RECUERDO QUE en mi primer año de escuela, con cinco años, existía en mi colegio de Larrondo un aula reservada solo para jugar, y eran frecuentes las peleas entre alumnos a cuenta de los juguetes, que había en gran cantidad, de modo que las monjas tenían que intervenir para separarnos.
–¡Para qué os pegáis por un juguete –nos decían–, si los hay de sobra, y os vais a cansar de él al de cinco minutos!

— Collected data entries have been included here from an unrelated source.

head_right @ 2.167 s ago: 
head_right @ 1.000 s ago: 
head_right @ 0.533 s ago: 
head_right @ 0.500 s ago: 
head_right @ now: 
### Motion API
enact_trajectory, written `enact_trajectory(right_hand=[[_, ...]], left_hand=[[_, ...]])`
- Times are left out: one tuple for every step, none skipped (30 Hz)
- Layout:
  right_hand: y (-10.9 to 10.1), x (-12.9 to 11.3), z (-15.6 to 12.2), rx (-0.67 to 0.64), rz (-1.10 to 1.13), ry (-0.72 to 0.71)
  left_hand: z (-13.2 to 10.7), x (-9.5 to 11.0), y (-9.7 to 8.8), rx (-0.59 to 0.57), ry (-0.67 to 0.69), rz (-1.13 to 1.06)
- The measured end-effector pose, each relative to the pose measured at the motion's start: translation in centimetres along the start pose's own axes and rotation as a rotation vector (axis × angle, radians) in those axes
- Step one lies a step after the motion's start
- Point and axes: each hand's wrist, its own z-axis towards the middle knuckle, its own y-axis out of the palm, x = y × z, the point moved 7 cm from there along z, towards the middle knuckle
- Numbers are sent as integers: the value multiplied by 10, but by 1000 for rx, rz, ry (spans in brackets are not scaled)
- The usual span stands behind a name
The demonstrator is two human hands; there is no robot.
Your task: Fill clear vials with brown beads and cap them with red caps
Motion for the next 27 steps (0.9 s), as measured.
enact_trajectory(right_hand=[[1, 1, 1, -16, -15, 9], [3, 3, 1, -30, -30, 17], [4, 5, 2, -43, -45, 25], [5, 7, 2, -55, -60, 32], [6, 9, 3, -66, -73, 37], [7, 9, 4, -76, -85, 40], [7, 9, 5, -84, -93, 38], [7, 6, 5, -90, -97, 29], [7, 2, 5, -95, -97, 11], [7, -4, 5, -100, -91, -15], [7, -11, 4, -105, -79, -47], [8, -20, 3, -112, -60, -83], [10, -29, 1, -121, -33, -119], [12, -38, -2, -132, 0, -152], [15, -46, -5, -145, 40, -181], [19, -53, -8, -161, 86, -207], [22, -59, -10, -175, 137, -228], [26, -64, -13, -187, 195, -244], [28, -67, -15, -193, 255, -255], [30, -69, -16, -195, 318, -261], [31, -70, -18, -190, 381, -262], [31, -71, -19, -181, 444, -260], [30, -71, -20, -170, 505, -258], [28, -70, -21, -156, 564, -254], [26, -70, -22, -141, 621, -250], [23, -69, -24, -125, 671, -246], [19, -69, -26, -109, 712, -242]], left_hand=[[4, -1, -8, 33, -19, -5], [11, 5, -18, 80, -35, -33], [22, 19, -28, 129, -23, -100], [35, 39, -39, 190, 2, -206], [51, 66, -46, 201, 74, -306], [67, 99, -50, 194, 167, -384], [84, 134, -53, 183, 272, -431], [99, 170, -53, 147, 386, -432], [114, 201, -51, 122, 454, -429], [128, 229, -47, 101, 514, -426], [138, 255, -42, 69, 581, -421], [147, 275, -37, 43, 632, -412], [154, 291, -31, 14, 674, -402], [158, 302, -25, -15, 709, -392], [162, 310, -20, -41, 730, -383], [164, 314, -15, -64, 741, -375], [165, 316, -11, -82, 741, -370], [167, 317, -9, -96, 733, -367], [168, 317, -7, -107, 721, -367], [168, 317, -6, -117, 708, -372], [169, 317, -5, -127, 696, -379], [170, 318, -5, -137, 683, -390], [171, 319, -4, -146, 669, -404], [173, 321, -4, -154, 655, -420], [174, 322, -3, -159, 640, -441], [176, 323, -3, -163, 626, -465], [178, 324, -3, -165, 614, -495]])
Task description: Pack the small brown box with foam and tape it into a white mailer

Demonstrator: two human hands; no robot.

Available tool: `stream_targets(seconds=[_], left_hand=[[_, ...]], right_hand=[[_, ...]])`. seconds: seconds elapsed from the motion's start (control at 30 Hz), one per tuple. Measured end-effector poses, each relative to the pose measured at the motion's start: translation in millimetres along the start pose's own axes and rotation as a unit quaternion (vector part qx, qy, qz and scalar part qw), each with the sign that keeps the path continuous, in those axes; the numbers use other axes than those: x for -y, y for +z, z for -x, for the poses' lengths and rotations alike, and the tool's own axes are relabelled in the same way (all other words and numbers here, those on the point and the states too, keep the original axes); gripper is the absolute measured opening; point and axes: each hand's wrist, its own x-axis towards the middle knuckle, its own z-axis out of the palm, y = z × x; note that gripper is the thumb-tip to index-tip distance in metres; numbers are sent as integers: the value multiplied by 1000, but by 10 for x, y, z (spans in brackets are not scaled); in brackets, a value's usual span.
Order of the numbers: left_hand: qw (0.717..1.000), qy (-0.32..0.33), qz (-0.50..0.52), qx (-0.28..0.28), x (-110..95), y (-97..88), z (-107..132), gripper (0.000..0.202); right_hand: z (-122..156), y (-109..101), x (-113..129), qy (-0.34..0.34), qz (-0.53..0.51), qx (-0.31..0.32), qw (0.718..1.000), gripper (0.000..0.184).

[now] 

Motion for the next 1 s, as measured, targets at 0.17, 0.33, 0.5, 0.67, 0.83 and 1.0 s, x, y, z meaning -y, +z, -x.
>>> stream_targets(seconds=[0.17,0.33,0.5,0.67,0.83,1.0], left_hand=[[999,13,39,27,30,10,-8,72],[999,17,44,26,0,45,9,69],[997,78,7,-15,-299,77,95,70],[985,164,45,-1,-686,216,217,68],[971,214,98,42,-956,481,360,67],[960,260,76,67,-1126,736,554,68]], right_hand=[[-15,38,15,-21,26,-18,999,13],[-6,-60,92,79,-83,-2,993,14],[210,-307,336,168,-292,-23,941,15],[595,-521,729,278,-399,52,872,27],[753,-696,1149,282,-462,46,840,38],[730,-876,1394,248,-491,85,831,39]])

Y era cierto: aquel juguete por el que nos habíamos peleado dejaba de interesarnos al de pocos minutos, momento en el que nos gustaba aquel otro, y más tarde aquel otro, y así. Esa necesidad de cambio y variedad era común a todos los niños, porque la infancia es así de ilimitada, infinita en sus posibilidades, y a cada poco queremos hacer algo distinto, o de otra manera, o con otra gente. Por eso resulta difícil de explicar cómo, treinta o cuarenta años después, la mayoría de esos niños ya no tienen inquietudes, ni curiosidades, ni lirismos, ni ganas de cambio, porque lo han sustituido todo por un matrimonio, un trabajo y una hipoteca. Ellos, que eran un continuo empezar, se han terminado. Ellos, que fueron la desinstalación permanente, se han instalado. Se aferraron a lo suyo y ya no quieren más riesgos ⇒ya no quieren descubrir juegos ⇒ya no quieren cambiar de juguete.